WASHINGTON — People left waiting for months on their unemployment claims during the coronavirus pandemic in Alabama can sue the state, the U.S. Supreme Court said Friday.
The 5-4 ruling comes after the Alabama Supreme Court rejected a lawsuit from 21 people, some of whom waited for months for a decision on whether they qualified for benefits, while others never got a decision or saw benefits suddenly stop without explanation, according to court documents. One man’s claim was dismissed after he missed an administrative deadline because he was on a ventilator, the lawsuit said.

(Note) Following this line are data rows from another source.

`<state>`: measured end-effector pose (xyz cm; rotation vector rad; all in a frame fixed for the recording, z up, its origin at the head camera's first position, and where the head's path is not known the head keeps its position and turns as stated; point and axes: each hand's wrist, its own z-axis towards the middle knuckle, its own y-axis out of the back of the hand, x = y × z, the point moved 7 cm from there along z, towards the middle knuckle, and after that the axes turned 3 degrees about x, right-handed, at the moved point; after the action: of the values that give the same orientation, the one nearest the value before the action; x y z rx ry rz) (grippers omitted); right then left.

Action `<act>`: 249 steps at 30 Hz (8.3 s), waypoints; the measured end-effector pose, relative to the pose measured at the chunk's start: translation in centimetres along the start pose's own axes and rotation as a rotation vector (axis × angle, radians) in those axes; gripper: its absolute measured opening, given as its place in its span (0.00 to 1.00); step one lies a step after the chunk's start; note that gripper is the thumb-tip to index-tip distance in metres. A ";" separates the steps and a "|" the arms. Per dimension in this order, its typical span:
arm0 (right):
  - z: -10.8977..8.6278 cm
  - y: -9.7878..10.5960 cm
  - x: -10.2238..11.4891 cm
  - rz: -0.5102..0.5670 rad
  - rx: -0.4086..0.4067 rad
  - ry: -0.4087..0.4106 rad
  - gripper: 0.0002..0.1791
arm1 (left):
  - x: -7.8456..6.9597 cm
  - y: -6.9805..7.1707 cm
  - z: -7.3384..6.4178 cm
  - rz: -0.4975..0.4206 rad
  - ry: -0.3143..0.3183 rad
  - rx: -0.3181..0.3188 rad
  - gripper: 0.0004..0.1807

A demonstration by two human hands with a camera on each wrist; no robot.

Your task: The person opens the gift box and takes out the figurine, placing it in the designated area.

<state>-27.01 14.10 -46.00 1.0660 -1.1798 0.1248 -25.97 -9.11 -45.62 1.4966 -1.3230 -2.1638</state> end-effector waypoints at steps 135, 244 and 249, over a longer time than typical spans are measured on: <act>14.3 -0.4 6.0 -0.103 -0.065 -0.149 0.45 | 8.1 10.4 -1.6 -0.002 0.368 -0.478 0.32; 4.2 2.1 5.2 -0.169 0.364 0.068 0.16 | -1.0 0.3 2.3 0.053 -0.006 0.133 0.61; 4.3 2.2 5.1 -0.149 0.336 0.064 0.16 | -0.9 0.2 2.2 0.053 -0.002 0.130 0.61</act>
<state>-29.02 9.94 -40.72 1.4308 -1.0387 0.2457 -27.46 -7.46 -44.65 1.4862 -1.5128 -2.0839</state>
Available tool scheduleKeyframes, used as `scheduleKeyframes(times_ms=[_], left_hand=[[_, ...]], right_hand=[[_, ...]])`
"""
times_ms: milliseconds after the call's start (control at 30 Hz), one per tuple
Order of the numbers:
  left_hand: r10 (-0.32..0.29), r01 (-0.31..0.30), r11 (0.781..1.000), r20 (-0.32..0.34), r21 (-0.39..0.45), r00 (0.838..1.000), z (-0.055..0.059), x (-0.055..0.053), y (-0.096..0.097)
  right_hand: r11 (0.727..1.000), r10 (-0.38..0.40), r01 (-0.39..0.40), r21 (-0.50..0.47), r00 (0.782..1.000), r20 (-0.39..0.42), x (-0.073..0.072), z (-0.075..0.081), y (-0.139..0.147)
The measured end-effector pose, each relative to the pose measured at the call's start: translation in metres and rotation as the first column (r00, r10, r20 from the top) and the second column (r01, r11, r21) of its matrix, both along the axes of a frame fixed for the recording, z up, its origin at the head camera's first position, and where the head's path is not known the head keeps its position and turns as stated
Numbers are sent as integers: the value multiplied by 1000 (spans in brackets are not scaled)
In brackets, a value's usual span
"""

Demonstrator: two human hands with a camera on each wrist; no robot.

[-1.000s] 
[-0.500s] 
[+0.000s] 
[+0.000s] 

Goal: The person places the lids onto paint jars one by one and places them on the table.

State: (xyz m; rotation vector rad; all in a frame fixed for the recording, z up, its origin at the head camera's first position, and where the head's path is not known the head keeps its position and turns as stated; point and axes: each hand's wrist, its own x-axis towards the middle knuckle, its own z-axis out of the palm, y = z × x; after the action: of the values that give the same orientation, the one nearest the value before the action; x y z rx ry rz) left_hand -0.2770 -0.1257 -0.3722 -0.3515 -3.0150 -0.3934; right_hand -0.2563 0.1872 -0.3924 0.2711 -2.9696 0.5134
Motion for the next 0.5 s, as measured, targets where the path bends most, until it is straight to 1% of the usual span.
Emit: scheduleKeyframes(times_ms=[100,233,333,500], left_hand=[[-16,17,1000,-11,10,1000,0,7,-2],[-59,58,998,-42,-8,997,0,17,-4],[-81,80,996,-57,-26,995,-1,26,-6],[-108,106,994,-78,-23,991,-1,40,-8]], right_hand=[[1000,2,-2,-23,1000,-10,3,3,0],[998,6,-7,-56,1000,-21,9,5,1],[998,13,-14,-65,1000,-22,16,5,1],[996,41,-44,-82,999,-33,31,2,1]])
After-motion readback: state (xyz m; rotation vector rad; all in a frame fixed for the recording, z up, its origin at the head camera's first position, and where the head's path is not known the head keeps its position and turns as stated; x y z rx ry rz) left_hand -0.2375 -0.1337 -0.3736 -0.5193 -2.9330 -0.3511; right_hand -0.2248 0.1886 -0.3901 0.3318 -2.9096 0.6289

The case was dismissed by the state’s highest court, which found the plaintiffs must go through an unemployment agency appeals process before they can sue.
The group appealed, arguing that the appeals process was hopelessly stalled at the time, and the U.S. Supreme Court has long held that lawsuits can be filed before a bureaucratic process is done.
The plaintiffs got support from groups across the ideological spectrum, including the American Civil Liberties Union and the U.S. Chamber of Commerce. Requiring people to finish an appeals process before suing would undermine other lawsuits ranging from civil rights claims to businesses’ challenges to state regulations, they wrote.
Alabama, which had one of the nation’s highest per-capita death rates during the COVID-19 pandemic, said that a skyrocketing number of unemployment claims overwhelmed the understaffed agency during the pandemic but that many of the plaintiffs’ claims have since been resolved.